Etiquette in Society, in Business, and at Home
- SIGNED
- New York: Funk and Wagnalls, 1922
New York: Funk and Wagnalls, 1922. First Edition. Near fine/very good. First edition of “the blue book of social usage” with an enormous, and largely positive, impact on modern life, suggesting throughout, that today’s pervasive love of lights, noise, and commotion are not social instincts. Near fine with some minimal rubbing and offsetting to the endpapers (as usual), in the scarce dustjacket, with rubbing, chips, and short splits to the flap folds, but without restoration or strengthening. Emily Post’s comprehensive manual emerged during a critical moment in American social history, codifying behavioral standards for a rapidly modernizing society grappling with the democratization of manners previously restricted to aristocratic circles.

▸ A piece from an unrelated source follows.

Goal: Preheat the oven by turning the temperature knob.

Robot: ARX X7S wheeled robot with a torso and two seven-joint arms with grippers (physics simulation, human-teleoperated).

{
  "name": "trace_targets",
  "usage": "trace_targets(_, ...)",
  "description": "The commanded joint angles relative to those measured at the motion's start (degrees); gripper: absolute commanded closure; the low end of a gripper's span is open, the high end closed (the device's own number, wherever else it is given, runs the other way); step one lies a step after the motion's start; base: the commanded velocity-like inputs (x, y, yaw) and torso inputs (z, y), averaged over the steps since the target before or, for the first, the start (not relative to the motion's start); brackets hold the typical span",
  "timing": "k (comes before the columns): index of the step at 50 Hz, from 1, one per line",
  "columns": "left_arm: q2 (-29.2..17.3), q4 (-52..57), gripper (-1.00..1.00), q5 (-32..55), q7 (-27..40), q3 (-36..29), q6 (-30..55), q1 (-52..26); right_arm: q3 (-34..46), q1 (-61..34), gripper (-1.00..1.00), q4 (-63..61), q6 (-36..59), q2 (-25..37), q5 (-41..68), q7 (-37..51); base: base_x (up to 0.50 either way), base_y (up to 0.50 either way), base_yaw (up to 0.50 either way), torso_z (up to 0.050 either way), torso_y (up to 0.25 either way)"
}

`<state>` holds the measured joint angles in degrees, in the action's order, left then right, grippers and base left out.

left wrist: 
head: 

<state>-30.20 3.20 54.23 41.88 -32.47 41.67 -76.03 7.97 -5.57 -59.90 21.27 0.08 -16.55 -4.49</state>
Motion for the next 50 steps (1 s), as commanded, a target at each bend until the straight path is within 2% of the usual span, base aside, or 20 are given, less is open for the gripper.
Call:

Writing in the aftermath of World War I, when traditional social hierarchies were being challenged and newly wealthy Americans sought guidance in navigating complex social situations, Post created an accessible guide that balanced timeless principles of consideration and respect with practical advice for contemporary life. Her approach was notably democratic, rejecting the rigid class distinctions of European etiquette books in favor of standards based on kindness, sincerity, and mutual respect; revolutionary concepts that suggested good manners were accessible to all social classes rather than inherited privileges of birth. The work’s lasting influence lies in Post’s essential insight that etiquette serves not as arbitrary social convention but as a practical system for facilitating harmonious human interaction, making her prescriptions as relevant to modern professional networking as to formal dining, and establishing the framework for how Americans would conceptualize public behavior throughout the twentieth century.